- _Goal of the exercise_
Among the lines of the data, copy those that hold "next".

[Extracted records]
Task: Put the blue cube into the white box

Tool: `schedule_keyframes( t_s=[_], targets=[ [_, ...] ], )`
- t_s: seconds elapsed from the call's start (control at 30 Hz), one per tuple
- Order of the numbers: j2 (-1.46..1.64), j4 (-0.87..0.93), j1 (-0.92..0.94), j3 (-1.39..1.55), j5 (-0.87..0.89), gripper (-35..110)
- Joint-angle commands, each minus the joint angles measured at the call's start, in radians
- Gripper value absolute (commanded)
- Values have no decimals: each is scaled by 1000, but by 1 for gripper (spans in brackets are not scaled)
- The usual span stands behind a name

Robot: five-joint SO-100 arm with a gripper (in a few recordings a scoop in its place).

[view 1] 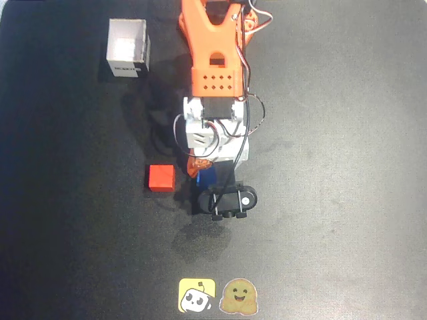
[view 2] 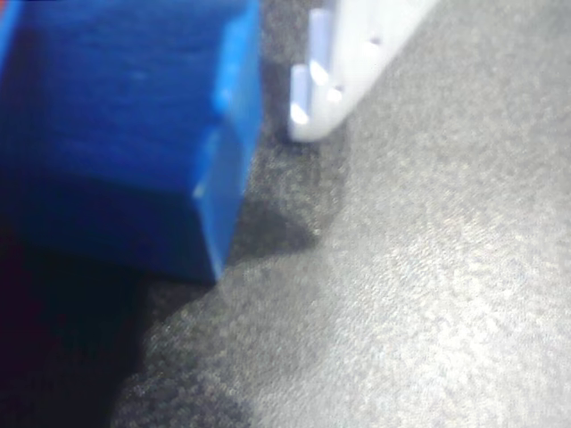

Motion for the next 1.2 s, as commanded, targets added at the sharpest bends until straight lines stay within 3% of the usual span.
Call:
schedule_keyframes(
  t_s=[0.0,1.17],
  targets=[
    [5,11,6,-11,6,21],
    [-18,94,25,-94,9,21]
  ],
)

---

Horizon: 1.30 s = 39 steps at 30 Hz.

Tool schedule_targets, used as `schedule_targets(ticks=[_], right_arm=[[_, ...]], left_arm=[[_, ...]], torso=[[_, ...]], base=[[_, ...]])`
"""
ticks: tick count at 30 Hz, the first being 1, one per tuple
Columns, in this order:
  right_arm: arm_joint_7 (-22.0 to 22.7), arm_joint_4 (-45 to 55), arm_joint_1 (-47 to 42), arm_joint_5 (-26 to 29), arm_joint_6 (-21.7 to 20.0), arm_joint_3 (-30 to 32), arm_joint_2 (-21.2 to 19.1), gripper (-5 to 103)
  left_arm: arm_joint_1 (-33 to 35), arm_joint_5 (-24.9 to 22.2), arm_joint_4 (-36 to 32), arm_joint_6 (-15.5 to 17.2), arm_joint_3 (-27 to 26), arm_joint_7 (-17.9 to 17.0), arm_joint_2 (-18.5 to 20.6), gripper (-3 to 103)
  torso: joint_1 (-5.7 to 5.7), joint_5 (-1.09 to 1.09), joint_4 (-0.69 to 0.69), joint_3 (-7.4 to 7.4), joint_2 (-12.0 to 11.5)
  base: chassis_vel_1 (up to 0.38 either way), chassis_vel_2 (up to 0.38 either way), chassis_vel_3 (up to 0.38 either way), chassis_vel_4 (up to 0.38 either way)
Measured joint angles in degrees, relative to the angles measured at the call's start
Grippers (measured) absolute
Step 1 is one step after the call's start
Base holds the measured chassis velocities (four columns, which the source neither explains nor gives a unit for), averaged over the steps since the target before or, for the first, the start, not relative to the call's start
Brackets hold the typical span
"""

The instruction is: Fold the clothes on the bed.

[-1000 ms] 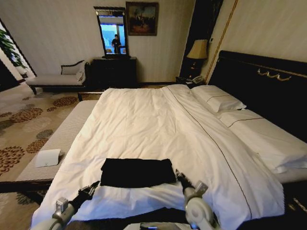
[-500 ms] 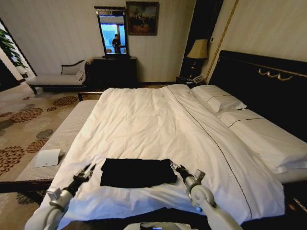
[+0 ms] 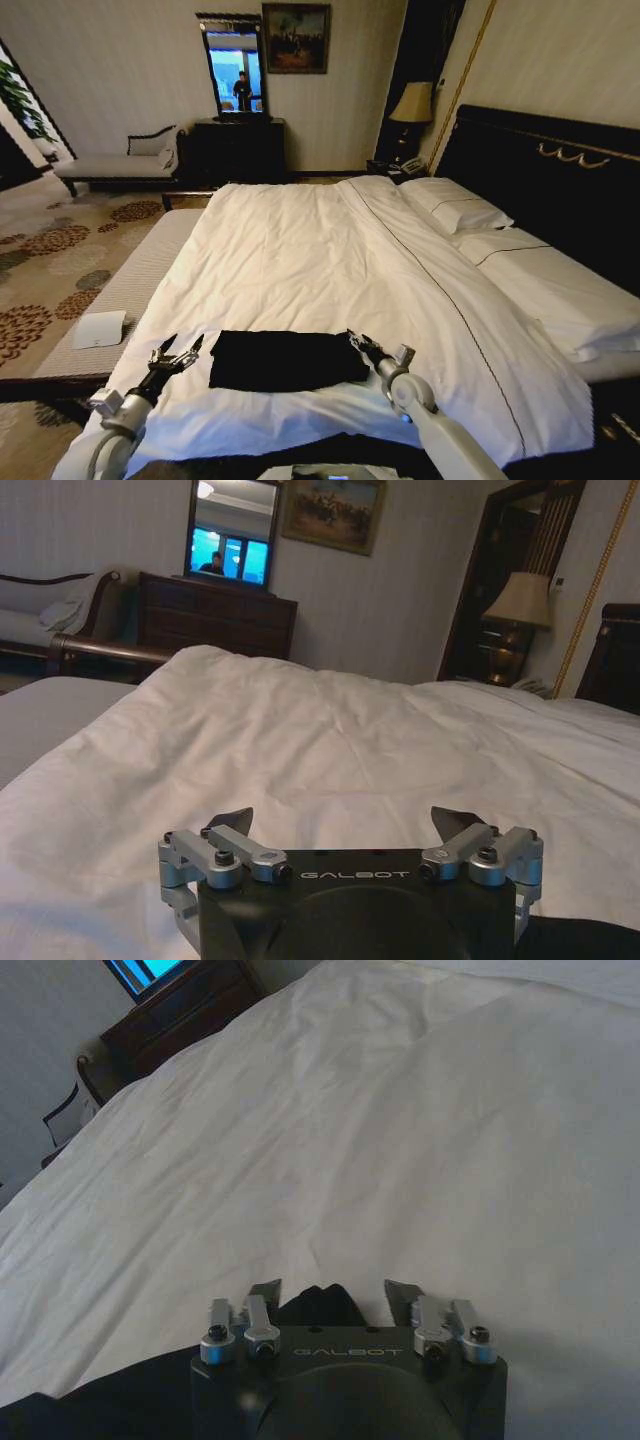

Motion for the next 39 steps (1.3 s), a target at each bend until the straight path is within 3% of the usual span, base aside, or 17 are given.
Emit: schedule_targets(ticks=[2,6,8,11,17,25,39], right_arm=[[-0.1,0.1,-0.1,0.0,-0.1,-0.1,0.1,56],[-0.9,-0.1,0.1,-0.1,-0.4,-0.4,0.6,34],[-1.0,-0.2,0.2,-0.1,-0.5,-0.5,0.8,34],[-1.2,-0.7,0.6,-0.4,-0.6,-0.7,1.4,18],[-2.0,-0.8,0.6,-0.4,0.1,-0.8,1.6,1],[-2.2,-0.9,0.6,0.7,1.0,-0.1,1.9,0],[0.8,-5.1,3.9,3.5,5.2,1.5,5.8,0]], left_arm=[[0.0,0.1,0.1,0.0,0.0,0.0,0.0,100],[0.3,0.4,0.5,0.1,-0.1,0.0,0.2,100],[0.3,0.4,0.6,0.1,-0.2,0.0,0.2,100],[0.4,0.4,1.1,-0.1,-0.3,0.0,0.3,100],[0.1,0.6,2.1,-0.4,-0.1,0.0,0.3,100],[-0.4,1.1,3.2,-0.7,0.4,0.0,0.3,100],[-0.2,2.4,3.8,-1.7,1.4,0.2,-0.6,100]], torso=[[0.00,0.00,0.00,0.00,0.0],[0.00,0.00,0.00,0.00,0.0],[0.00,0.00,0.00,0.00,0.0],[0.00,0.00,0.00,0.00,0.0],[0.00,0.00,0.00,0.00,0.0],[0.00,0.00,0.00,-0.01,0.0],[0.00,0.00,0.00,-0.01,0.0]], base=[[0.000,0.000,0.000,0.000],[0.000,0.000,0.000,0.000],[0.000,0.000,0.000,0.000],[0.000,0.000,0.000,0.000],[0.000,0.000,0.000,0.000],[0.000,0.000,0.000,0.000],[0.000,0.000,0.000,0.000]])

- _The completed task_
Motion for the next 1.2 s, as commanded, targets added at the sharpest bends until straight lines stay within 3% of the usual span.
Motion for the next 39 steps (1.3 s), a target at each bend until the straight path is within 3% of the usual span, base aside, or 17 are given.

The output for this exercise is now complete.